Si Guyana procede a construir este modelo, es probable que planifique en articulación con Brasil, pues este sería un elemento clave de la factibilidad para una apuesta de estas características: asegurar el mercado-destino de sus productos. Incluso es probable que las empresas brasileñas participen directamente, invirtiendo y desarrollando capacidades que Guyana no tiene el ramo petroquímico.

Brasil también podría servirse de electricidad producida en Guyana, mediante plantas que funcionen con la quema de gas esequibano.

Ese ítem es importante, dado que Venezuela y Brasil han tenido una relación de larga data de suministro eléctrico hacia el país amazónico, la cual se ha visto interrumpido en los últimos años. El acuerdo ha sido relanzado con la intención de ejecutarse. Pero un eventual pacto eléctrico de la nación carioca con Guyana, tendría el significado de desplazar a Venezuela como eventual proveedor.

La posibilidad de licuar gas robado del mar esequibano en altamar es la vía más expedita para generar ingresos instantáneos para el gobierno de Irfaan Ali. Es altamente probable que Exxon proceda a impulsar este esquema, al menos hasta que cualquier proyecto de infraestructura de envergadura se planifique y consolide.

Este modelo profundizaría la modalidad de saqueo de recursos costa afuera que están en reclamación.

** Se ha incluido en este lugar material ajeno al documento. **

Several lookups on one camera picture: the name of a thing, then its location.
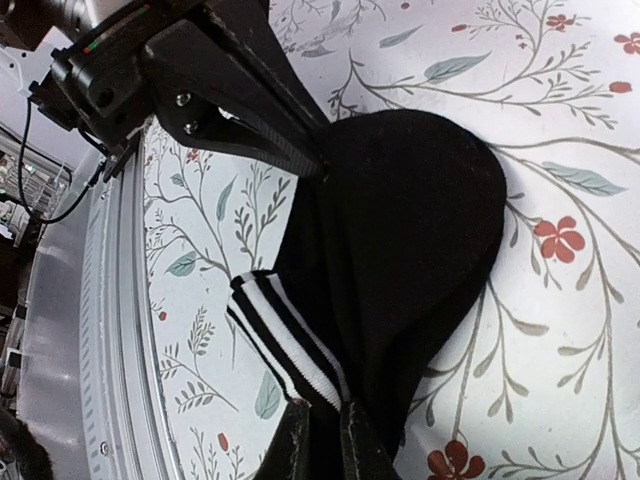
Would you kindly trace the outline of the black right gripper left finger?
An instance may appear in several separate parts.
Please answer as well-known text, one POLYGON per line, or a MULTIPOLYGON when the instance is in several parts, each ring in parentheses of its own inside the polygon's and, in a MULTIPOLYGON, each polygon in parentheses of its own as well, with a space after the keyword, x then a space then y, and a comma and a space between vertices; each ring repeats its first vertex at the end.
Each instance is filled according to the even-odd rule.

Al mismo tiempo, consolida a Guyana como un nuevo oferente (ilegal) regional de gas, afectando las condiciones de Venezuela para mediar en la política de medidas coercitivas y bloqueo de su industria de hidrocarburos.

Finalmente está el escenario de que Trinidad y Tobago reciba dicho producto robado al Esequibo. Así, las islas gemelas garantizarán su esquema de negocios. Este contexto, que es altamente probable, estaría diseñado, entre diversos fines, para desacoplar a Venezuela de la escena energética regional y contravenir sus perspectivas de incorporarse al mercado internacional gasífero, tal como estaba planteado en el acuerdo con el gobierno trinitense.

En términos estrictamente energéticos, económicos y comerciales, es completamente contraproducente para la región y el Caribe pretender construir una sinergia completa en el ramo de los hidrocarburos, sin Venezuela, país que cuenta con las reservas petroleras más grandes del mundo y con las reservas de gas natural más grandes del continente.

Pero ese contrasentido refiere la magnitud de la estrategia geopolítica de pretendido aislamiento y debilitamiento de Venezuela.

Mucho más allá de la región, otros actores internacionales en Asia y Eurasia, siguen reconociendo en Venezuela un potencial valioso e incremental en materia energética, por sus grandes haberes en recursos. Esto ha permitido el sostenimiento de estrategias, pese a las condiciones objetivas que imponen las medidas coercitivas contra la estatal PDVSA.

Por tal razón, el país caribeño ha apuntalado al máximo las facultades en su relación con los países del bloque emergente para asimilar y superar los obstáculos que generan las estrategias para desacoplar al país de la escena energética caribeña.

Afortunadamente, el esquema geopolítico energético venezolano ha demostrado una gran flexibilidad y adaptabilidad, y durante casi dos décadas se ha proyectado a otros ejes regionales reduciendo su vulnerabilidad en el hemisferio occidental.